The study aim was to assess content validation of clinical trial measures (i) CLN2 Disease Based Quality of Life Assessment (Sponsor-developed), (ii) EQ-5D-5L, (iii) Pediatric Quality of Life Inventory (PedsQL); and (iv) PedsQL Family Impact Module.
METHODS:The Batten Disease Family Association recruited United Kingdom caregivers of a child with CLN2 disease (aged 3–7 years, non-participants in any CLN2 trial), to:
1. Focus groups with symptom elicitation
2. Cognitive interviews to assess measures.
RESULTS:The Focus group comprised eleven caregivers (eight female, three male) from six families. Three families were current caregivers and remainders bereaved. Symptom and disease impact elicited showed the majority of measures domains were relevant.

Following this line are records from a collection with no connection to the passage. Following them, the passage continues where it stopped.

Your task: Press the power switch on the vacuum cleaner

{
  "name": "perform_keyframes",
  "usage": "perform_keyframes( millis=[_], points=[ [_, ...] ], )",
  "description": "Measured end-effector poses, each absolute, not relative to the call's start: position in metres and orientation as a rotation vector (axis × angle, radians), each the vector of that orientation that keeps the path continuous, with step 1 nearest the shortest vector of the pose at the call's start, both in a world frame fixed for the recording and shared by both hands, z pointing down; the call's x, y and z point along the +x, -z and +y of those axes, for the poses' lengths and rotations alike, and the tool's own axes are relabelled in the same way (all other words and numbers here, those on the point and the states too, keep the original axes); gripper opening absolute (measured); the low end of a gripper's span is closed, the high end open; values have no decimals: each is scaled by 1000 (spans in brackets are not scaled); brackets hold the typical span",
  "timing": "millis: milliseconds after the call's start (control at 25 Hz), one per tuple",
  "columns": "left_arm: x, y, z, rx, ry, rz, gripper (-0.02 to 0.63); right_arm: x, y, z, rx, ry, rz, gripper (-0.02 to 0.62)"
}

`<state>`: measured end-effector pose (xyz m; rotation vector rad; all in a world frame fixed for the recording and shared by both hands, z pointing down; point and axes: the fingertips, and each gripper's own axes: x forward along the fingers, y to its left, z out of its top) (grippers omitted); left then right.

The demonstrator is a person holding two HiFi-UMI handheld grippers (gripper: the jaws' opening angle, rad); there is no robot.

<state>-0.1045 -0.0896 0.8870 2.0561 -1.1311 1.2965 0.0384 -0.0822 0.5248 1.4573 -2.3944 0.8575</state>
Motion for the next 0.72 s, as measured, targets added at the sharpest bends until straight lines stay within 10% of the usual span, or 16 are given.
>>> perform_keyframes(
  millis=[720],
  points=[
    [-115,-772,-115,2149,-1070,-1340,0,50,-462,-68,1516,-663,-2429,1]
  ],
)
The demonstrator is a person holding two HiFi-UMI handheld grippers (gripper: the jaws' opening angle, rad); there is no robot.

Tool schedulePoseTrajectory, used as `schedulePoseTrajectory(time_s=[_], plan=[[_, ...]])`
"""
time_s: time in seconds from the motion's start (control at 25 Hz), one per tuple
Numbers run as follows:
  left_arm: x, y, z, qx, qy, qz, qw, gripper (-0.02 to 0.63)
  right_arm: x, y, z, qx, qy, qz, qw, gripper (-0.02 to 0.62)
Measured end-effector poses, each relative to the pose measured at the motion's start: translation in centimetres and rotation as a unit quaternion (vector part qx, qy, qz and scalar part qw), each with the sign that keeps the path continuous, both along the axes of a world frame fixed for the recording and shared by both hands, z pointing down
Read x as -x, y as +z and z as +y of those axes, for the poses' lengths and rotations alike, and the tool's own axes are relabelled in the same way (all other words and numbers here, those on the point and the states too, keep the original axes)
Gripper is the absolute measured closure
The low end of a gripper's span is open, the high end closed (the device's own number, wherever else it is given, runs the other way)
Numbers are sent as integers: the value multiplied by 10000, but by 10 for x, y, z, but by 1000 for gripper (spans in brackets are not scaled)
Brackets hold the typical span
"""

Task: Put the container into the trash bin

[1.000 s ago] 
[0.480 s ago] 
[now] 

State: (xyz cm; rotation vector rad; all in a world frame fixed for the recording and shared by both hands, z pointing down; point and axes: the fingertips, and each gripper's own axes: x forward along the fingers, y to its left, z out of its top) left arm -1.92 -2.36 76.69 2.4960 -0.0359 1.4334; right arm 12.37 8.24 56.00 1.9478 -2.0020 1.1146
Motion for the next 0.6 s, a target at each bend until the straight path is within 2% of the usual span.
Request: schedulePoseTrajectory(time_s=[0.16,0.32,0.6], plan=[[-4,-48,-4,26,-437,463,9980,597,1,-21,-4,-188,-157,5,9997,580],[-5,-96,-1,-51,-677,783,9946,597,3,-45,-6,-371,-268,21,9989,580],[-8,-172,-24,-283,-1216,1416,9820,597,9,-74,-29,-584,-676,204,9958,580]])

The interview sample comprised sixteen current caregivers (twelve female, four male) from ten families (caring for eleven children). Overall measures were relevant, easy to understand and answer. However several items were difficult to apply to children with advanced disease (for example, Euroqol, EQ-5D-5L “overall health”), when ability is lost (for example, PedsQL walking), with misinterpretation of “no difficulties” with eating where child feeds using gastrostomy (CLN2 QoL). Caregivers found it difficult to know how their uncommunicative child was feeling (PedsQL worrying, EQ-5D-5L depression). Some symptoms and impacts were missing (for example, constipation, working life).
CONCLUSIONS:The mixed-methods approach enabled content validity assessment of multiple measures. While these measures were largely relevant, adjustments could strengthen these for use in this fatal pediatric condition population and increase their acceptance within health technology assessment (HTA).